As we flew on to KC, the traffic was backing up and we were cleared into a holding pattern. When you are cleared to hold, there is a speed limit as you enter and maintain the hold. Sometimes you can even slow down before you get there, if you advise Air Traffic Control. Why hurry to a holding pattern, eh? Apparently Grumpy had forgotten that and entered at our cruise speed. Because of the nature of our conversation, I was slow to correct him. I didn't want to embarrass him and get him more stirred up than he was. That was probably a mistake, but it was one of those situations where there are no good options. As he was making the first turn, he said something about how long the turn was taking and I said that might be because you are way above the holding pattern entry speed, then told him what it was. He slowed down, but not before the controller said something about the size of our holding pattern.

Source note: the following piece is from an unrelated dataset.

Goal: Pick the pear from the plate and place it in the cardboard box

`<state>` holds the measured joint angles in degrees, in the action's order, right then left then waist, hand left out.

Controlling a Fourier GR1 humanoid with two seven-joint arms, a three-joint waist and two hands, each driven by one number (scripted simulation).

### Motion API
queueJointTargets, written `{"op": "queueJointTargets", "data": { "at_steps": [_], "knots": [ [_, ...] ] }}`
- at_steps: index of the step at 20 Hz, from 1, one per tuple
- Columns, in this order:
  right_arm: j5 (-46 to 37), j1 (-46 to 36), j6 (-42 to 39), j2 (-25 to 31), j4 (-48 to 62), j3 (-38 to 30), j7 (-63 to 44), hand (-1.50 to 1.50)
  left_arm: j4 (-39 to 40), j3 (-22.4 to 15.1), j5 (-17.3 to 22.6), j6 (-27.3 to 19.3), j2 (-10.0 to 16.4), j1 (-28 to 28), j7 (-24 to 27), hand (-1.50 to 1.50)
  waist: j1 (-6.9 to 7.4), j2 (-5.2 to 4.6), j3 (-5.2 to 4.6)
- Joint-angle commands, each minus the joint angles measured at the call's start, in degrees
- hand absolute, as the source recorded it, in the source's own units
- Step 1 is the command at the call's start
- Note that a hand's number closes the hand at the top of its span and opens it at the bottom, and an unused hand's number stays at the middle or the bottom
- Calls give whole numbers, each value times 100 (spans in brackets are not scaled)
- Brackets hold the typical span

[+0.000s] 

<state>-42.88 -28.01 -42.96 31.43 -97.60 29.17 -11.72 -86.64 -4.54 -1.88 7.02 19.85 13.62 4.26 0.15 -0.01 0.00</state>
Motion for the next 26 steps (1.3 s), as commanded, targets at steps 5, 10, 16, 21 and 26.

When we were cleared out of the pattern, to proceed toward the airport, Grumpy maintained the holding pattern speed, instead of increasing to our cruise speed. I could tell from the conversation between the controller and several turbo props behind us, that we were becoming a moving road block on the arrival into MKC. I told him to pick it up and he got that Grumpy smirk again.
Then, as we were cleared for the approach, he did not seem to be aware of our location relative to the final approach fix and the glide slope intercept point and he maintained cruise speed and blasted through the glide slope. I mentioned that and told him he needed to slow down and configure to land and get on the glide slope. Long story short, he scared the jumpseater and we had to go around and land on another runway. In retrospect, I should have been giving him dual instruction from the time we were given a holding clearance. He simply was not as good as he thought he was and was distracted by his contempt for any and all other human beings.